◆ **WORK TO COMPLETE**: Output the listing verbatim, leaving out every picture.

◆ **DATA**:
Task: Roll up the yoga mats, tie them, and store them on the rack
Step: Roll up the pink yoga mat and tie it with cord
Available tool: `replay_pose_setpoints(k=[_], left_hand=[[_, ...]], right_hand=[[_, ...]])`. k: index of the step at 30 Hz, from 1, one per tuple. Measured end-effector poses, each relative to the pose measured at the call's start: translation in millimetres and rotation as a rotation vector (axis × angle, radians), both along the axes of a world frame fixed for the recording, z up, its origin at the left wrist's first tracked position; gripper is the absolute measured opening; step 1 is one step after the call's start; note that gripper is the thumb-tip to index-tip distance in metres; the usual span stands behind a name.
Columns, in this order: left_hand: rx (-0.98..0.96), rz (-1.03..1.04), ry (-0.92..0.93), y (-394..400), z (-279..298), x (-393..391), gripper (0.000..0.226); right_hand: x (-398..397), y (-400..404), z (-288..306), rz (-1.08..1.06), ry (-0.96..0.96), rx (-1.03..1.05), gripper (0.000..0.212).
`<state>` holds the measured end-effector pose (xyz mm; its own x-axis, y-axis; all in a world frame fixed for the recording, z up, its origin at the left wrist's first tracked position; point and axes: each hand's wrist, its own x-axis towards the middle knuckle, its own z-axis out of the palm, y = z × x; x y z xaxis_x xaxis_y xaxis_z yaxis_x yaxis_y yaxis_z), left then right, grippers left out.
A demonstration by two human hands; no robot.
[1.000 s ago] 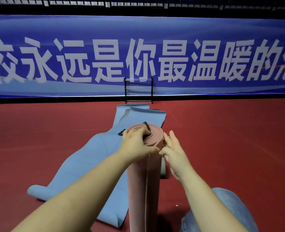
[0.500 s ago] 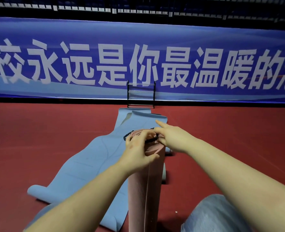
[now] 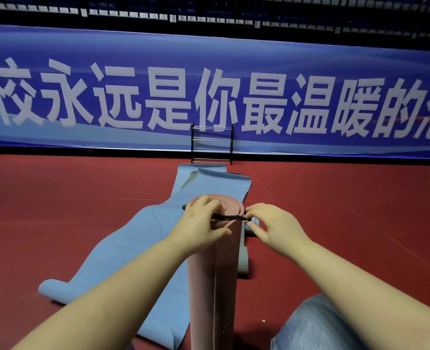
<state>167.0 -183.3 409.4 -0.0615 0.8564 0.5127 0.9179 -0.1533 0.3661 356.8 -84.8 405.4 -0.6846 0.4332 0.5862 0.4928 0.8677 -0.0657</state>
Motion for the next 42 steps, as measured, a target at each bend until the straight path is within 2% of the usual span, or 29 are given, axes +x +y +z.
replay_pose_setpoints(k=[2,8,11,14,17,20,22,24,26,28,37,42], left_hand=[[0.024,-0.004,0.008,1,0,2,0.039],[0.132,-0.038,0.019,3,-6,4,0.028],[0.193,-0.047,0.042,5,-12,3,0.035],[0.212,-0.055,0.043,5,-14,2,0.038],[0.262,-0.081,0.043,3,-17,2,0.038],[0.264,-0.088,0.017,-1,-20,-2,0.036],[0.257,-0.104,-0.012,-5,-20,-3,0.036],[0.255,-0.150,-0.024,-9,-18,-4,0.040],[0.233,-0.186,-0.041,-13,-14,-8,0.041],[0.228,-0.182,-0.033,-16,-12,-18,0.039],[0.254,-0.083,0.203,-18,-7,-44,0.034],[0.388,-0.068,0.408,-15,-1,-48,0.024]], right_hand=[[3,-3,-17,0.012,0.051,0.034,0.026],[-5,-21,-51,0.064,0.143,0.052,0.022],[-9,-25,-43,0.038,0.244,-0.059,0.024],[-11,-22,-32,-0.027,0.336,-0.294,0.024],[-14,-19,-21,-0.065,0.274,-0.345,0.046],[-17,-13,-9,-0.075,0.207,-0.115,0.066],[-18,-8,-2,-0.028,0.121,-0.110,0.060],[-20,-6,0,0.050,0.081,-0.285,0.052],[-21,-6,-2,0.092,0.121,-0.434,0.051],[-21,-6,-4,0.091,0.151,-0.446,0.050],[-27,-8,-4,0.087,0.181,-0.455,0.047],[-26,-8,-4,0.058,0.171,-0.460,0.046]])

◆ **ANSWER SECTION**:
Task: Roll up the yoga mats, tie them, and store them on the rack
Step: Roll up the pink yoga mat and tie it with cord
Available tool: `replay_pose_setpoints(k=[_], left_hand=[[_, ...]], right_hand=[[_, ...]])`. k: index of the step at 30 Hz, from 1, one per tuple. Measured end-effector poses, each relative to the pose measured at the call's start: translation in millimetres and rotation as a rotation vector (axis × angle, radians), both along the axes of a world frame fixed for the recording, z up, its origin at the left wrist's first tracked position; gripper is the absolute measured opening; step 1 is one step after the call's start; note that gripper is the thumb-tip to index-tip distance in metres; the usual span stands behind a name.
Columns, in this order: left_hand: rx (-0.98..0.96), rz (-1.03..1.04), ry (-0.92..0.93), y (-394..400), z (-279..298), x (-393..391), gripper (0.000..0.226); right_hand: x (-398..397), y (-400..404), z (-288..306), rz (-1.08..1.06), ry (-0.96..0.96), rx (-1.03..1.05), gripper (0.000..0.212).
`<state>` holds the measured end-effector pose (xyz mm; its own x-axis, y-axis; all in a world frame fixed for the recording, z up, its origin at the left wrist's first tracked position; point and axes: each hand's wrist, its own x-axis towards the middle knuckle, its own z-axis out of the palm, y = z × x; x y z xaxis_x xaxis_y xaxis_z yaxis_x yaxis_y yaxis_z), left then right, grippers left out.
A demonstration by two human hands; no robot.
[1.000 s ago] 
[0.500 s ago] 
[now] 
<state>167.0 -183.3 409.4 -0.0615 0.8564 0.5127 0.9179 -0.1533 0.3661 356.8 -84.8 405.4 -0.6846 0.4332 0.5862 0.4928 0.8677 -0.0657</state>
Motion for the next 42 steps, as measured, a target at each bend until the straight path is within 2% of the usual span, or 29 are given, axes +x +y +z.
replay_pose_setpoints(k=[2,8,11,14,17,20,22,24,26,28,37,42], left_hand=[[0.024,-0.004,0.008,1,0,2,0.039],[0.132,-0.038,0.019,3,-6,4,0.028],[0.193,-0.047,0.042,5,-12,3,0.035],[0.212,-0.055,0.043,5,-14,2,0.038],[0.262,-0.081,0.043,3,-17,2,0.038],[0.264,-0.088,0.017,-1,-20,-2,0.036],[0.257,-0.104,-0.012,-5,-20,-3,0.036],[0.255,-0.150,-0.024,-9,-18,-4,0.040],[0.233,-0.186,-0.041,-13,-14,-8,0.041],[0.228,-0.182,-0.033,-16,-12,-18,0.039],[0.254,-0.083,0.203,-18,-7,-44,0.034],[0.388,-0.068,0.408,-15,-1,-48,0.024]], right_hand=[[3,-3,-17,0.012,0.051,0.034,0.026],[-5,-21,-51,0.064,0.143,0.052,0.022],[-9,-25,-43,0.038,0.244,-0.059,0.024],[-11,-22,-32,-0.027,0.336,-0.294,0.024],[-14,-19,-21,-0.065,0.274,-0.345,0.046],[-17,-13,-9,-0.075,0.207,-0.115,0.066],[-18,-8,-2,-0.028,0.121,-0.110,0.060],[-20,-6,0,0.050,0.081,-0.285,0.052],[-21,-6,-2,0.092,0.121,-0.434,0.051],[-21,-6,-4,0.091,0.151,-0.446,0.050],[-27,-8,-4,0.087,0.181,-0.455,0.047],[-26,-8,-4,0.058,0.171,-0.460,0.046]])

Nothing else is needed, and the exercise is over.